Sarajevo Urbs Aeterna

Sarajevo porte en son sein les traces culturelles témoignant d’une Histoire riche et d’un passé multiple. Ville aux origines contestées, elle se situe sur un territoire habité dès le Néolithique puis traversé, entre autres, par les Illyriens, les Romains et les Slaves, avant d’être véritablement fondée au milieu du 15eme siècle par les Ottomans. Elle est annexée par la suite à l’Empire austro-hongrois, plus tard intégrée au royaume des Serbes, Croates et Slovènes puis à la Yougoslavie communiste, avant que la Bosnie-Herzégovine ne déclare son indépendance au début des années 90 puis se déchire violemment suite à l'éclatement de la fédération yougoslave.

Depuis sa fondation, à l’instar de strates archéologiques s’accumulant les unes au-dessus des autres, ces époques au cours desquelles Sarajevo s’est formé semblent s’être juxtaposées horizontalement les unes à la suite des autres. La ville s’est en effet développée le long de la rivière dans une succession de quartiers hétéroclites exhibant les empreintes culturelles de ce riche passé.

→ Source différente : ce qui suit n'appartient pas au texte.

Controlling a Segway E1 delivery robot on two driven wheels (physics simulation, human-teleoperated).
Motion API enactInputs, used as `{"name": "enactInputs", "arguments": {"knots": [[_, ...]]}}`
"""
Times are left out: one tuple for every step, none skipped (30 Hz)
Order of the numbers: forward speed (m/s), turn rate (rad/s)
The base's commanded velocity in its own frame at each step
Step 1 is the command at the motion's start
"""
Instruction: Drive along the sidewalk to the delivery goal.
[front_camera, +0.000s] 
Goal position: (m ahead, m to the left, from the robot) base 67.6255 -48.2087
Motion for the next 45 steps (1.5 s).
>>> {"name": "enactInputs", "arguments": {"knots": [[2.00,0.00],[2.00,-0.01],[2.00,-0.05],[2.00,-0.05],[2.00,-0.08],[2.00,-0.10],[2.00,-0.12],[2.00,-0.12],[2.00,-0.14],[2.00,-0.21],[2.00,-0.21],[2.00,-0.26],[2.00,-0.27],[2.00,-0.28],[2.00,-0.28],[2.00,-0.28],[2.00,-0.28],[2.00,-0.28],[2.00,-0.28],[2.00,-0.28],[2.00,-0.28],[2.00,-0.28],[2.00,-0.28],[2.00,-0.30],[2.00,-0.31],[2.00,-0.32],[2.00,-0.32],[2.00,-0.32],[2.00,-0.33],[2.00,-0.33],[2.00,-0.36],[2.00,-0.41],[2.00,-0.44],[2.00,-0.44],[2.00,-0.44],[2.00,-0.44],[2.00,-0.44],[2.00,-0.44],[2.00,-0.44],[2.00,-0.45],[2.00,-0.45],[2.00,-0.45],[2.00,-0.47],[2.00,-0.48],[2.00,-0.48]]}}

La survivance de ces traces de l’Histoire est d’autant plus remarquable que Sarajevo a été durement touché par le siège de 1992-95, depuis lequel la ville est restée associée à la notion d’urbicide, néologisme utilisé pour désigner, entre autres, la destruction programmée et méthodique de son patrimoine historique, culturel et religieux, avec pour objectif, de la part de l’agresseur national-serbe d’alors, de faire table rase du passé pour mieux y revendiquer sa légitimité exclusive. Depuis, l’Histoire suit son cours et Sarajevo ne cesse de se (re)construire, oscillant entre la communauté européenne et celle, culturelle et religieuse, de l’Orient.
C'est précisément ces caractéristiques singulières - un passé violemment hétéroclite arboré jusque dans son plan urbanistique – qui font que Sarajevo m’apparait comme l’illustration parfaite de ce qu’est tout territoire: un espace fixe mais en perpétuelle évolution, aux frontières abstraites, occupé ou partagé pour un laps de temps éphémère par des individus et des civilisations variées puis légué, parfois cédé par la force, à d’autres individus et à leurs communautés culturelles. Ce faisant, tout en cherchant à saisir ce passage naturel du temps, je dresse le portrait d'une ville unique, qui semble appartenir à tous les peuples qui la traversent mais à nul d'entre eux, à toutes les époques qui l'a façonnent et cependant à aucune. Une urbs aeterna.